## WHAT YOU WILL DO
Find the line in the entries below that contains "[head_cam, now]". Repeat it exactly, and every line after it through the line that contains "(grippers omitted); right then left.".

**** TASK MATERIAL ****

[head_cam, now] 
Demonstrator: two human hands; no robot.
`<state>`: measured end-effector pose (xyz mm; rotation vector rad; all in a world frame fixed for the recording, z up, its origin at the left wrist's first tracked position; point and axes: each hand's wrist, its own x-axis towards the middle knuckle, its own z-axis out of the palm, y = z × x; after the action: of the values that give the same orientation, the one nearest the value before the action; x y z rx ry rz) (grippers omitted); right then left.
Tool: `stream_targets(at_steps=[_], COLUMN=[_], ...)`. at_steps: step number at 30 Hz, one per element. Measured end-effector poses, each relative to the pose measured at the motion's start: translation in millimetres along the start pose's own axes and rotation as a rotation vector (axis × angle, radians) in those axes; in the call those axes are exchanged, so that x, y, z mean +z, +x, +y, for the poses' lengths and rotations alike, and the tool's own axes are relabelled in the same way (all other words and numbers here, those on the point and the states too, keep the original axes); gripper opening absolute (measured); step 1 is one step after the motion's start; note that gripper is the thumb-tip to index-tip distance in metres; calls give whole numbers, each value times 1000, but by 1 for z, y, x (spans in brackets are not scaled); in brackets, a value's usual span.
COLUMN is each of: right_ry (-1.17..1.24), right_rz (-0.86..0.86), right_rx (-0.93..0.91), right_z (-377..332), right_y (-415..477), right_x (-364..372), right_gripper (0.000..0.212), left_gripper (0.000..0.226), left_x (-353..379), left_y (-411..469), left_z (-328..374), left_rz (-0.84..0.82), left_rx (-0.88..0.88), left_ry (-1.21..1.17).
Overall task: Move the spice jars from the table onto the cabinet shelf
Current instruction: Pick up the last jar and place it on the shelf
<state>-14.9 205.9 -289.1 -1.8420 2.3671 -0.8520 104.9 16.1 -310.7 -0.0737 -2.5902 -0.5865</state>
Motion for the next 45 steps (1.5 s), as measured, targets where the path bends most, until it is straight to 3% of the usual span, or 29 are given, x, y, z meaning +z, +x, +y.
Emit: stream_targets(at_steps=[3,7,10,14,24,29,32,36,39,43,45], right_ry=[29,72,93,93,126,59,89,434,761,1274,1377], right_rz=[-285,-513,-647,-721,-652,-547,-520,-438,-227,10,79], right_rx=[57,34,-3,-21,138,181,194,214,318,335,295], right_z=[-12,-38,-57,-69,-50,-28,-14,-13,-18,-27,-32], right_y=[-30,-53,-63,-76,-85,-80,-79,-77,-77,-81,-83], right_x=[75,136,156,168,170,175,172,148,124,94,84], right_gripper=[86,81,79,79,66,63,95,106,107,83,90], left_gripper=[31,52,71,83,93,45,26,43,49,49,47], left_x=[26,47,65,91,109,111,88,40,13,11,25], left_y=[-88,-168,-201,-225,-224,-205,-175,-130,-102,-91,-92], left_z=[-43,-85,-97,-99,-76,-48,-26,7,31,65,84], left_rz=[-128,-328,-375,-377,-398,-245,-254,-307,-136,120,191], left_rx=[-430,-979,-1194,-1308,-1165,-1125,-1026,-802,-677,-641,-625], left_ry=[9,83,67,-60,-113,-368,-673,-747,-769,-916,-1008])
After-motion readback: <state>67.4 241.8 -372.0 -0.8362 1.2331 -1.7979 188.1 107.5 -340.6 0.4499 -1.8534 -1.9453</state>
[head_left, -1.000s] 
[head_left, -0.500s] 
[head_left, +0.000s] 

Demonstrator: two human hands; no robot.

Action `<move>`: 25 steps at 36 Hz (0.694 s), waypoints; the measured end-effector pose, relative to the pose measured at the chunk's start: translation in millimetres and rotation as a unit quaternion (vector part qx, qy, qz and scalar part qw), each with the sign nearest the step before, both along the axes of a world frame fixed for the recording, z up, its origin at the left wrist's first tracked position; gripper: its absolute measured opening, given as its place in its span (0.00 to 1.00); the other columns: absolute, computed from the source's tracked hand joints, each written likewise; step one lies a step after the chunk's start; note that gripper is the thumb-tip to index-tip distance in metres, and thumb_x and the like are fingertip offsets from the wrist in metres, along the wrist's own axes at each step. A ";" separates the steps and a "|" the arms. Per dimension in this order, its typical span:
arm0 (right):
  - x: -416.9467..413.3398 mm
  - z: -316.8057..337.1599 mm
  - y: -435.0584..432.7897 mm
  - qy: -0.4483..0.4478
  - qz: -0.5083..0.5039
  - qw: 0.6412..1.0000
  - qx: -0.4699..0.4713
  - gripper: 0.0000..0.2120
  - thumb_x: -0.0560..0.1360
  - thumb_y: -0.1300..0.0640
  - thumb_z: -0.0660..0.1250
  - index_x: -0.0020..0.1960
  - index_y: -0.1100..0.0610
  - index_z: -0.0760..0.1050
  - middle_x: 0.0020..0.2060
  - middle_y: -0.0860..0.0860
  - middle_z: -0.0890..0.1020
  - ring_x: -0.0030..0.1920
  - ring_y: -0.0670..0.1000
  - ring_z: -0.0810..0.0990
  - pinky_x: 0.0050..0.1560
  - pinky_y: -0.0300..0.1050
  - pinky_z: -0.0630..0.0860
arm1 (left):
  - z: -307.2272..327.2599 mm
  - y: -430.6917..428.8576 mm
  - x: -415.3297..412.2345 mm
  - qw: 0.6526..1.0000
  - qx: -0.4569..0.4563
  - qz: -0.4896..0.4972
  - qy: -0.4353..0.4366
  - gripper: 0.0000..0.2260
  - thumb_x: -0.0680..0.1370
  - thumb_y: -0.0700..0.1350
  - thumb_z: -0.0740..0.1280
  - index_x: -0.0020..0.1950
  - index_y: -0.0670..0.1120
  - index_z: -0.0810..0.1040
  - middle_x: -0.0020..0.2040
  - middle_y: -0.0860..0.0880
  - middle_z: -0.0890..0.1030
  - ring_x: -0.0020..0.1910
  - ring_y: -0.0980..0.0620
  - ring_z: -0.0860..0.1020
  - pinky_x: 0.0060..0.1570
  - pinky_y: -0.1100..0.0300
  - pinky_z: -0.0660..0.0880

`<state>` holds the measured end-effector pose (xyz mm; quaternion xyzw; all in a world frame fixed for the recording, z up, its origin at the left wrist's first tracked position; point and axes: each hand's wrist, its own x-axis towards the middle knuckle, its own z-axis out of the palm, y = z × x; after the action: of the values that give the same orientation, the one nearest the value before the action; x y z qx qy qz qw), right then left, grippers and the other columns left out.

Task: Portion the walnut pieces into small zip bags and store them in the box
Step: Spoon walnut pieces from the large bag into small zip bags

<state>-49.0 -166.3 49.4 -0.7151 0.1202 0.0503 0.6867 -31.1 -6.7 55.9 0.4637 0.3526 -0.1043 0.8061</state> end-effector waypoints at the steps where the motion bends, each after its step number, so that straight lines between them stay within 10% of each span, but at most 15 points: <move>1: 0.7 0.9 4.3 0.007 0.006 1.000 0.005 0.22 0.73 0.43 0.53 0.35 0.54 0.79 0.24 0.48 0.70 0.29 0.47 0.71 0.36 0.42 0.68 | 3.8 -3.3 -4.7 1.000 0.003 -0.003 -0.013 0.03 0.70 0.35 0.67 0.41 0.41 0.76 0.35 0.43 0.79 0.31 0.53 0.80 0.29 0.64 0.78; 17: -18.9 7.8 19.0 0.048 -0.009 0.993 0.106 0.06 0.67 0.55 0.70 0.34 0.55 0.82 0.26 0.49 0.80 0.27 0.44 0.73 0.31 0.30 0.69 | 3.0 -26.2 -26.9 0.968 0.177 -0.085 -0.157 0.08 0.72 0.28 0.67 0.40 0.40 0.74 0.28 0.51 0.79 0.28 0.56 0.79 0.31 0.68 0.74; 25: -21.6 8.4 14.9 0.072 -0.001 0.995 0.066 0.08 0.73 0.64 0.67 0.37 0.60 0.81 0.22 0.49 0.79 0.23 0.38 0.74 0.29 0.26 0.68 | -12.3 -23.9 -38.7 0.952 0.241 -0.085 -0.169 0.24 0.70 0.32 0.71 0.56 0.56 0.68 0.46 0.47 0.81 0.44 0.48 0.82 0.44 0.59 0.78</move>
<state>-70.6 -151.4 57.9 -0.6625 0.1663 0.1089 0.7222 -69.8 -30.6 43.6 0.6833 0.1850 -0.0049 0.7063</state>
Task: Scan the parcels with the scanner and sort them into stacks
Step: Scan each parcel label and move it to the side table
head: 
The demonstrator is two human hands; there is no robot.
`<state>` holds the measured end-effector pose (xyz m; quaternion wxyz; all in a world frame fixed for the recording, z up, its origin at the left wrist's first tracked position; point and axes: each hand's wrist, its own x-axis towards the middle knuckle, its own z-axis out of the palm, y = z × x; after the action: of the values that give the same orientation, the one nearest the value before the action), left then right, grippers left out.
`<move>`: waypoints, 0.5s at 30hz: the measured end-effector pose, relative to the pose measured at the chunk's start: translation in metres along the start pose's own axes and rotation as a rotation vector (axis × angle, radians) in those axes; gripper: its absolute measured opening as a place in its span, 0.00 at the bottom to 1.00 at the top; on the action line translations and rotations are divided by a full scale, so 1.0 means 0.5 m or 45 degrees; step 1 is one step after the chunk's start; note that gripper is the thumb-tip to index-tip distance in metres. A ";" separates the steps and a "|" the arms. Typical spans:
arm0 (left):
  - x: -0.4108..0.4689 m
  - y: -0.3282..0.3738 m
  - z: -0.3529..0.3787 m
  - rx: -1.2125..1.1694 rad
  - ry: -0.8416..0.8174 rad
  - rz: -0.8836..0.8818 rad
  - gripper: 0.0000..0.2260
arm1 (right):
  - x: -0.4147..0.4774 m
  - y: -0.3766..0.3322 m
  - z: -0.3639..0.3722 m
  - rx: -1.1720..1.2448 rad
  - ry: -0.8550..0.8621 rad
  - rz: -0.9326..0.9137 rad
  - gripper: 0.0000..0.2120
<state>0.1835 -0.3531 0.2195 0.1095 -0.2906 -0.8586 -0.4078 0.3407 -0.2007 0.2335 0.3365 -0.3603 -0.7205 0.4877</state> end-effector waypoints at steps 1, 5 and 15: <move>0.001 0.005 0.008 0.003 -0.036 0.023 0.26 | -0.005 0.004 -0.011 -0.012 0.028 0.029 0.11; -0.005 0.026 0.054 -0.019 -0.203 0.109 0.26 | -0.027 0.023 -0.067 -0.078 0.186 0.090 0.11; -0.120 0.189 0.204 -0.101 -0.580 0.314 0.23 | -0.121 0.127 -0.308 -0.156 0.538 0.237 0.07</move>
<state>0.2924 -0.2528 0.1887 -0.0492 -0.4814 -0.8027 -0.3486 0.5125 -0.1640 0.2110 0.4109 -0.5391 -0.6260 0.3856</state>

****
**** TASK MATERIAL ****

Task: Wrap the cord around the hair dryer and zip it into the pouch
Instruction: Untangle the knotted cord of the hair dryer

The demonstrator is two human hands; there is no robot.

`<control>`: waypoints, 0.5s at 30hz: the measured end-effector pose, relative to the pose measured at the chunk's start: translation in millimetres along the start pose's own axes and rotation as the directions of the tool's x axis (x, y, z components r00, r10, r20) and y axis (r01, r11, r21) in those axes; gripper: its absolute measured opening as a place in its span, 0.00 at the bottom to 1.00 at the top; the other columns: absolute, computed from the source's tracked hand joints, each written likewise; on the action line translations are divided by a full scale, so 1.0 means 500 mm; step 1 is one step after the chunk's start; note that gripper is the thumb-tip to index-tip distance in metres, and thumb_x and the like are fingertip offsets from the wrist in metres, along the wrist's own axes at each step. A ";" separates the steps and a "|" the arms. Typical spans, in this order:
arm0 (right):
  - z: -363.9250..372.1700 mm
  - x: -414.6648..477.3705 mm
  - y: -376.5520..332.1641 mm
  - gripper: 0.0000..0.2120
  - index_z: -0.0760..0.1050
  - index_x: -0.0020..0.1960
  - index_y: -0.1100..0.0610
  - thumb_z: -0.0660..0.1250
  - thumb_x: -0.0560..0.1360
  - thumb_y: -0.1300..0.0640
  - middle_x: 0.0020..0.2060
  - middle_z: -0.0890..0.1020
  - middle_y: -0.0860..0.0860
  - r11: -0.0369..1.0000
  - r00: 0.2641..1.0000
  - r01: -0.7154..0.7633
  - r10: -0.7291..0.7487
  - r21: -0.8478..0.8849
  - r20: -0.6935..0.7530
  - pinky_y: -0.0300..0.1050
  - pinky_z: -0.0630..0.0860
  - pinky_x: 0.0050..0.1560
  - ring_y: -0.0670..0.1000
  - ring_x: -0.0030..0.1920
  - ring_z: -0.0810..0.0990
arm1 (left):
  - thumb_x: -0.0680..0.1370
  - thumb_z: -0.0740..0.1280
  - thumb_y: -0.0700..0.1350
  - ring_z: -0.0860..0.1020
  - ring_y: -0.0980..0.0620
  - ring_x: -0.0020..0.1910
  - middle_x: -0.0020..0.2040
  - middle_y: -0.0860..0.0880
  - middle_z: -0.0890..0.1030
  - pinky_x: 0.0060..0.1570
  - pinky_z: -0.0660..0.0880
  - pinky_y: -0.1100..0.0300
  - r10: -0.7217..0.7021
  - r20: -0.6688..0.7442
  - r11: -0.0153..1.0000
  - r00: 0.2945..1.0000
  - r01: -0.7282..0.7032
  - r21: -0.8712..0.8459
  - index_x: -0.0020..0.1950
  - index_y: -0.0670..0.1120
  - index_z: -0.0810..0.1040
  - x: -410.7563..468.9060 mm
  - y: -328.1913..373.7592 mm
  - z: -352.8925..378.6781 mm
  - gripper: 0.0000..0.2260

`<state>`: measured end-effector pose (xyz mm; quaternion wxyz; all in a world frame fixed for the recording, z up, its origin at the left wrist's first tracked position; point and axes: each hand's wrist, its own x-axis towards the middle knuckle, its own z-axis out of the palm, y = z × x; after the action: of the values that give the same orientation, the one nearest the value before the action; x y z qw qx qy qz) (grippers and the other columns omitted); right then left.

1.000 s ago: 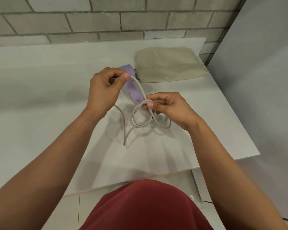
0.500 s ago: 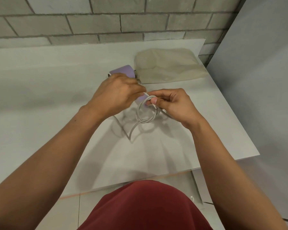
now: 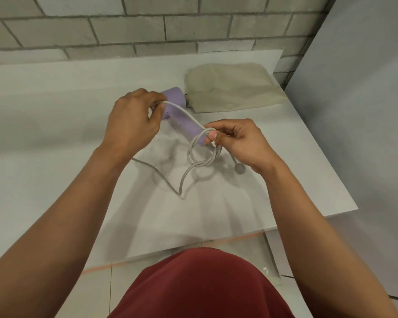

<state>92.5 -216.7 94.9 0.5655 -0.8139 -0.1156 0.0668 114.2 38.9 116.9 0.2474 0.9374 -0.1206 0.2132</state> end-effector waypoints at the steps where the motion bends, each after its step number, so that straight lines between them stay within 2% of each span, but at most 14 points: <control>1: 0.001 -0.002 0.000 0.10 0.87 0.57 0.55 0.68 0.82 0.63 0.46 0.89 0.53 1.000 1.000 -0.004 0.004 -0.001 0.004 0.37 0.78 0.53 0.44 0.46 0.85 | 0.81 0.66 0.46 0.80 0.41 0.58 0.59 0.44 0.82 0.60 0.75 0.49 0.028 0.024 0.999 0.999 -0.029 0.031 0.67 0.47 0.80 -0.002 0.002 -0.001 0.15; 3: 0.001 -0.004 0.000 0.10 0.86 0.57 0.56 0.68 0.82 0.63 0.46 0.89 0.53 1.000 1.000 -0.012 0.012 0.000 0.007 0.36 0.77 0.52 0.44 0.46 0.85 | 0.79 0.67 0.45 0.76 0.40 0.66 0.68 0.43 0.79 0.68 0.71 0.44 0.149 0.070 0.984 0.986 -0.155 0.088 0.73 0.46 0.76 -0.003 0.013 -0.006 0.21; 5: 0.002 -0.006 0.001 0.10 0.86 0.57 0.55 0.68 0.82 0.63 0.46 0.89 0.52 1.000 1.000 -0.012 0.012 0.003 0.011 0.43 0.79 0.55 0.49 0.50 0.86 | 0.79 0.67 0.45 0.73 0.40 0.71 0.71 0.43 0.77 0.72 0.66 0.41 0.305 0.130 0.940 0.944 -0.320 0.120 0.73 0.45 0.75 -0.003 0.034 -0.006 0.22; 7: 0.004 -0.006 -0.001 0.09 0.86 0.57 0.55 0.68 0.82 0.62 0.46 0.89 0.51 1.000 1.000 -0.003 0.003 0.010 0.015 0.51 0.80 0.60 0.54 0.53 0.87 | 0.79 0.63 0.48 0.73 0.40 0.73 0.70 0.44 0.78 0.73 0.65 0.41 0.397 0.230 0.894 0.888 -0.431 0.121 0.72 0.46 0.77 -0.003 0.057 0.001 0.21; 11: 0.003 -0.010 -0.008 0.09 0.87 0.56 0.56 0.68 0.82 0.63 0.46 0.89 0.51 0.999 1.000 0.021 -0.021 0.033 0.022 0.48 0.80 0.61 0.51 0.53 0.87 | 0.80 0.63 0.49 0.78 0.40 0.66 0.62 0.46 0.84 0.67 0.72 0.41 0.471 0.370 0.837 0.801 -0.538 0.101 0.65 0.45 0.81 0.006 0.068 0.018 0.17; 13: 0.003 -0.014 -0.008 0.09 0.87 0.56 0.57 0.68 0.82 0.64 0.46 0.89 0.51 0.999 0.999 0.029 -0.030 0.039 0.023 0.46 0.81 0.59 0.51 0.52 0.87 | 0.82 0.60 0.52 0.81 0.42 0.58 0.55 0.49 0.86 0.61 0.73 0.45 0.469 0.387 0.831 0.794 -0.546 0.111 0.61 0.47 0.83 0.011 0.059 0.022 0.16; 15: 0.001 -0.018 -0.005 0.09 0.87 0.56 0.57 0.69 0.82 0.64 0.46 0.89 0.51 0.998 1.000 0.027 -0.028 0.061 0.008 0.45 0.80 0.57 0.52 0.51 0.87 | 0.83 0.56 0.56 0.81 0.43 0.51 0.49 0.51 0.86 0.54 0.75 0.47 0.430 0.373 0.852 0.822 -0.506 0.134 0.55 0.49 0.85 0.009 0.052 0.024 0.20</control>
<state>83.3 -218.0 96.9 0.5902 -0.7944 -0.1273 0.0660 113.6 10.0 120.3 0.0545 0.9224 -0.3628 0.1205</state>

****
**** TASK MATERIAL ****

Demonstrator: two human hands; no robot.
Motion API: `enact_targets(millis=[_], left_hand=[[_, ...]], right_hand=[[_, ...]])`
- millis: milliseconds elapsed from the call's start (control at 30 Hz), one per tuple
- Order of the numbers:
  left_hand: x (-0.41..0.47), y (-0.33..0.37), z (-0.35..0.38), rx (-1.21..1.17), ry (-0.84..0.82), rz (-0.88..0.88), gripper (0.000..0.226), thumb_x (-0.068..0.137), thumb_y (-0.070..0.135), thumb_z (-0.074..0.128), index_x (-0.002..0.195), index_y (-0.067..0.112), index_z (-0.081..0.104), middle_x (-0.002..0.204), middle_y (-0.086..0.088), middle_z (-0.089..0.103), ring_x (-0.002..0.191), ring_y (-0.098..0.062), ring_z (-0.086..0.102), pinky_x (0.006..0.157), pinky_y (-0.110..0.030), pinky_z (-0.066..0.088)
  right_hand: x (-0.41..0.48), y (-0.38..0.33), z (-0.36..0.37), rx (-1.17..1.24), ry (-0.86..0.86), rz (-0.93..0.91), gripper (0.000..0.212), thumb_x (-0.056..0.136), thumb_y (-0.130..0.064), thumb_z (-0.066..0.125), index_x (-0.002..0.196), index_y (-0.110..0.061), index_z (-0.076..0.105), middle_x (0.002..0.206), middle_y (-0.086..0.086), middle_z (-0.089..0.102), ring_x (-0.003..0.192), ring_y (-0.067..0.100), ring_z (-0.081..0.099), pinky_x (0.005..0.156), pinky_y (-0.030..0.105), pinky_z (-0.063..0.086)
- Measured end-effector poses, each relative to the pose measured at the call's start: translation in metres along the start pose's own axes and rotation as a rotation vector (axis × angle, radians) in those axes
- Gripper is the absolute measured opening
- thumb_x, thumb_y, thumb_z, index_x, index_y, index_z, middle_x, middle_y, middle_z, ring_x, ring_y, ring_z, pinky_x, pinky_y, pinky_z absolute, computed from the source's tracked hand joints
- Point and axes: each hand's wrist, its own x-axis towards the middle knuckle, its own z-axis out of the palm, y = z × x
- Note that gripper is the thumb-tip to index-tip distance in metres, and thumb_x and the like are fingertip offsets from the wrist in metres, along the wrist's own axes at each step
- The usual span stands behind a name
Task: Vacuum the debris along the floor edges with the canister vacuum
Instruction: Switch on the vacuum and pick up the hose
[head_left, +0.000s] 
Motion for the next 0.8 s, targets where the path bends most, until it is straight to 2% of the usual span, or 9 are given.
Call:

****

## REPLY TO THE TASK
[head_cam, now] 
Demonstrator: two human hands; no robot.
`<state>`: measured end-effector pose (xyz mm; rotation vector rad; all in a world frame fixed for the recording, z up, its origin at the left wrist's first tracked position; point and axes: each hand's wrist, its own x-axis towards the middle knuckle, its own z-axis out of the palm, y = z × x; after the action: of the values that give the same orientation, the one nearest the value before the action; x y z rx ry rz) (grippers omitted); right then left.

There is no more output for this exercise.